### Prompt
Write out exactly the lines of the entries below from the one holding "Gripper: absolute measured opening" to the one holding "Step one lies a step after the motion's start", inclusive, and leave out all other lines.

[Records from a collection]
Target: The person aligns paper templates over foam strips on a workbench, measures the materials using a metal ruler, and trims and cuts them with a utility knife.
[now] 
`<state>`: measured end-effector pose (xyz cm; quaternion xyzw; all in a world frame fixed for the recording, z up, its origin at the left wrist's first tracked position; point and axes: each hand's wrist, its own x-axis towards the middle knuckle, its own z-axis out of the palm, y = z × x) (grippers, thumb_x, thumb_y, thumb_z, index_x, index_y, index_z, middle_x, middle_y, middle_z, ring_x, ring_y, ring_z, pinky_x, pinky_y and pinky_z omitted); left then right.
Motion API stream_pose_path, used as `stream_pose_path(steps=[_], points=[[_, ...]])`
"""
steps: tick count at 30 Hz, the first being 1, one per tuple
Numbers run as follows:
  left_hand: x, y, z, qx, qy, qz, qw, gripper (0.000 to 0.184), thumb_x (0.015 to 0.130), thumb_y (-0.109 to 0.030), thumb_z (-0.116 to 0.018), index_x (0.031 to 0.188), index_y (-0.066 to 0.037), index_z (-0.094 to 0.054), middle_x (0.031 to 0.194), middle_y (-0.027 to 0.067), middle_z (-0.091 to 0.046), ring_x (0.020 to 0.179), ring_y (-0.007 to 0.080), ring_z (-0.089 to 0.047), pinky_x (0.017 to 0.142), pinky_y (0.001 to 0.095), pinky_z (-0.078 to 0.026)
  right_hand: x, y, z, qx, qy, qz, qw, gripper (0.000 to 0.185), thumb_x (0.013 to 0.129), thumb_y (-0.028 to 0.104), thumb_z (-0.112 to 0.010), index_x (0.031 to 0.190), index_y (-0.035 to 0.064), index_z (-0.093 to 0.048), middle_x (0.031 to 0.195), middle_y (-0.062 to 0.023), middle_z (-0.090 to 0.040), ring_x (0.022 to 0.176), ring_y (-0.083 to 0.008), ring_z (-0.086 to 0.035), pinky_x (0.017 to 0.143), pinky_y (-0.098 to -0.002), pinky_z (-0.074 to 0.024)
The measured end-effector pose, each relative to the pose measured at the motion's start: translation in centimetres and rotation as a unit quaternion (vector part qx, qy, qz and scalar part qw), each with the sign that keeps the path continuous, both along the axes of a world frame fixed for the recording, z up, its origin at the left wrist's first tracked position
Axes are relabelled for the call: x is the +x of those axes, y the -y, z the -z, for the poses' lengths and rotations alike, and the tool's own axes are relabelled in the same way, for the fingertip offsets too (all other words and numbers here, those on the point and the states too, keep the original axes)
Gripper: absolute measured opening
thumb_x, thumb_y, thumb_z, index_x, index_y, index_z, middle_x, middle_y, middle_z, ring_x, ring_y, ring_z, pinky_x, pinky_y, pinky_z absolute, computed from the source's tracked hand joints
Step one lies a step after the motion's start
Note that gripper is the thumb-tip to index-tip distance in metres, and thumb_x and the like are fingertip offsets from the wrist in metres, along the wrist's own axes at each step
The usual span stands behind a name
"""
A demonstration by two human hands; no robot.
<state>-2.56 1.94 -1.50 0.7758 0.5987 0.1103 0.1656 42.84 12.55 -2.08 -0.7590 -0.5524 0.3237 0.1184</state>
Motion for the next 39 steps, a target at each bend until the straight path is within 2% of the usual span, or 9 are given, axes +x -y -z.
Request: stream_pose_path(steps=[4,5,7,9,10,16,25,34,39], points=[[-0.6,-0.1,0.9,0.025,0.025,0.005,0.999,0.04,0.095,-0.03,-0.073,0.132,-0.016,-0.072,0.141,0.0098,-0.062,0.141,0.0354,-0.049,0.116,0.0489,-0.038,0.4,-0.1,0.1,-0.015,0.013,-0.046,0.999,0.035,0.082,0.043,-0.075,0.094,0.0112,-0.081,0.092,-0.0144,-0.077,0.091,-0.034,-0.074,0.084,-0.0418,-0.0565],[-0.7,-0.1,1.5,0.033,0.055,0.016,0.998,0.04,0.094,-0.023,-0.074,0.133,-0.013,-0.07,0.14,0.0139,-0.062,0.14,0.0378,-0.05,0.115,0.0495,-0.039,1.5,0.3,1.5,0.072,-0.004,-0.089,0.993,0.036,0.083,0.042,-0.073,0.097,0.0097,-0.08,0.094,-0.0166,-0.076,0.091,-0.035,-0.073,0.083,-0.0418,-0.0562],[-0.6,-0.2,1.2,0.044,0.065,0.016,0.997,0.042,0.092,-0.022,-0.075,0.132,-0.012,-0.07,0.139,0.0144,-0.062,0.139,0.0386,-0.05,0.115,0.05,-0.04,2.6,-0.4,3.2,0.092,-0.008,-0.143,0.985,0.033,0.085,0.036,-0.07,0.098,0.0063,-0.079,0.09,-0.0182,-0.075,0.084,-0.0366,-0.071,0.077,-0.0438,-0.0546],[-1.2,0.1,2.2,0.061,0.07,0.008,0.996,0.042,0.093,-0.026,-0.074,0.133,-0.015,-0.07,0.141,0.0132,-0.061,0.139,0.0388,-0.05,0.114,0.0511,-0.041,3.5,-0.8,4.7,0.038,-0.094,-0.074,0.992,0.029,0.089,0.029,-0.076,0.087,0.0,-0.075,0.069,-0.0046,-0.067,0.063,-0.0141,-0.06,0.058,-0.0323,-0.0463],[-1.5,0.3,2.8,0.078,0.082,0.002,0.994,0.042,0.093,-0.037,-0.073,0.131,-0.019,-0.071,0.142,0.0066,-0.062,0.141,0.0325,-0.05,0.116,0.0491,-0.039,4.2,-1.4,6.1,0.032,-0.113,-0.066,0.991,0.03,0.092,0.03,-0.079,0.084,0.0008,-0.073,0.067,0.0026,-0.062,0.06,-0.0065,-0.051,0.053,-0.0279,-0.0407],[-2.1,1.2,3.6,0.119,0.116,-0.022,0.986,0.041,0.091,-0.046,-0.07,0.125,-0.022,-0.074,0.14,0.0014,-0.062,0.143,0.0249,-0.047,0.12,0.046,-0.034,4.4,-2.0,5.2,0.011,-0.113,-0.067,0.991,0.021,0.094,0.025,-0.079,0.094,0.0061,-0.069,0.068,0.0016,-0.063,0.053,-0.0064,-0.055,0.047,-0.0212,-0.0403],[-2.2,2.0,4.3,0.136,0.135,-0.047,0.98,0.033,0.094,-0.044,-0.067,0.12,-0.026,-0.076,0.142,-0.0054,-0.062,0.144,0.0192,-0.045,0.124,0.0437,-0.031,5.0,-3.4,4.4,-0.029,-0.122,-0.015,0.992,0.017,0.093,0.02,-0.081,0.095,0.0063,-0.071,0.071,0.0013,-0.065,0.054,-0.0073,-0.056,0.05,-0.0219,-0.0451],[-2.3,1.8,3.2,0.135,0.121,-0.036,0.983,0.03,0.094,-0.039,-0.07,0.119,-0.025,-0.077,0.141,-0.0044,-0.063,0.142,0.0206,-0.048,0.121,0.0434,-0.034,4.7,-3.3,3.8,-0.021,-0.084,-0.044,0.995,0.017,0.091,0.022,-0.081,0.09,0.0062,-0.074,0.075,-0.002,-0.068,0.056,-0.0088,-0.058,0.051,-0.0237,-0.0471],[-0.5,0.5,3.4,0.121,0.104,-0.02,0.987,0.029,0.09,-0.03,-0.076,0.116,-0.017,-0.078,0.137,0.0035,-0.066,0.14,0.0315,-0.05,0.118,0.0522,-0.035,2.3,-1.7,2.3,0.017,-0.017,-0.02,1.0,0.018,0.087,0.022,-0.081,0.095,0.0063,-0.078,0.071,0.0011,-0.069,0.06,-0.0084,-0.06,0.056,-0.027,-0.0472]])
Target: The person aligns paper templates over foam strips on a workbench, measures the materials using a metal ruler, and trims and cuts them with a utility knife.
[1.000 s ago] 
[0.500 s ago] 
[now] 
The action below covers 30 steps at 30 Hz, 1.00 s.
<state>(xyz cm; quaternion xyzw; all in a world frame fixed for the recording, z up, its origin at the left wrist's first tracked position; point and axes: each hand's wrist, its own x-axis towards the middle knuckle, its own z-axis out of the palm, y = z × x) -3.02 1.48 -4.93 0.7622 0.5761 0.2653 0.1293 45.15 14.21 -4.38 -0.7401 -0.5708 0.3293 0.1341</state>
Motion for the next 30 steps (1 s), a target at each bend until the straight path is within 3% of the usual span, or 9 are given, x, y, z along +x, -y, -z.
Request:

### Result for this exercise
Gripper: absolute measured opening
thumb_x, thumb_y, thumb_z, index_x, index_y, index_z, middle_x, middle_y, middle_z, ring_x, ring_y, ring_z, pinky_x, pinky_y, pinky_z absolute, computed from the source's tracked hand joints
Step one lies a step after the motion's start

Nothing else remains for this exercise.